WHAT THE TASK ASKS: I'd like an exact copy of only the lines from the start of the listing below through the line that holds "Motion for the". Please keep the pictures out.

INFORMATION PROVIDED:
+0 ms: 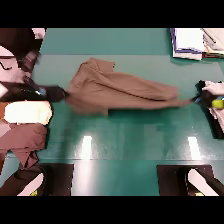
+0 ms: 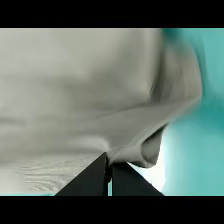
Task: Fold the shirts.
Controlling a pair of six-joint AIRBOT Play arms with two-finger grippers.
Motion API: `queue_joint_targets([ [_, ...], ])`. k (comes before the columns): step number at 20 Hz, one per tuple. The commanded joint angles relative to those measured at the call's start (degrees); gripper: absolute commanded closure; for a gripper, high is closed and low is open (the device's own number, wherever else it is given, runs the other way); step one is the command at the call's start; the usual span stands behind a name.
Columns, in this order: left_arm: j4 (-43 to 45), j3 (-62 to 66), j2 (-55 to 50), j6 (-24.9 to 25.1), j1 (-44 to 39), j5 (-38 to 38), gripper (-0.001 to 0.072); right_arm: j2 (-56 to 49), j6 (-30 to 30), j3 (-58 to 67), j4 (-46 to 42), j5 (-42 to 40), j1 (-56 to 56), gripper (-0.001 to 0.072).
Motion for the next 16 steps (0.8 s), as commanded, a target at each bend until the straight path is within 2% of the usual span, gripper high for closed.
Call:
queue_joint_targets([
  [1, 2.38, 17.46, 6.95, -0.26, 0.0, -1.14, 0.0683, 8.39, 0.04, 16.37, 0.04, 0.98, 0.48, 0.0698],
  [5, 2.47, 42.62, 8.59, -0.44, 0.0, -1.44, 0.0683, 13.09, 0.55, 36.11, -1.64, 2.05, 0.48, 0.0698],
  [8, 2.73, 55.58, 8.57, -3.39, 0.0, -0.76, 0.0684, 13.38, 3.48, 49.13, -7.21, 5.88, 0.48, 0.0698],
  [11, 4.07, 60.76, 8.57, -4.68, 0.0, 1.05, 0.0684, 9.16, 7.41, 63.34, -11.65, 15.32, 0.52, 0.0699],
  [13, 4.48, 60.24, 8.11, -4.72, 0.0, -0.28, 0.0684, 5.05, 8.76, 70.55, -11.93, 21.55, 0.52, 0.0699],
  [16, 8.28, 56.85, 4.02, -5.33, 0.0, -7.58, 0.0683, 0.72, 10.01, 70.12, -11.93, 25.77, 0.55, 0.07],
])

SOLUTION FOR THIS EXERCISE:
+0 ms: 
+0 ms: 
Task: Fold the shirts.
Controlling a pair of six-joint AIRBOT Play arms with two-finger grippers.
Motion API: `queue_joint_targets([ [_, ...], ])`. k (comes before the columns): step number at 20 Hz, one per tuple. The commanded joint angles relative to those measured at the call's start (degrees); gripper: absolute commanded closure; for a gripper, high is closed and low is open (the device's own number, wherever else it is given, runs the other way); step one is the command at the call's start; the usual span stands behind a name.
Columns, in this order: left_arm: j4 (-43 to 45), j3 (-62 to 66), j2 (-55 to 50), j6 (-24.9 to 25.1), j1 (-44 to 39), j5 (-38 to 38), gripper (-0.001 to 0.072); right_arm: j2 (-56 to 49), j6 (-30 to 30), j3 (-58 to 67), j4 (-46 to 42), j5 (-42 to 40), j1 (-56 to 56), gripper (-0.001 to 0.072).
Motion for the next 16 steps (0.8 s), as commanded, a target at each bend until the straight path is within 2% of the usual span, gripper high for closed.

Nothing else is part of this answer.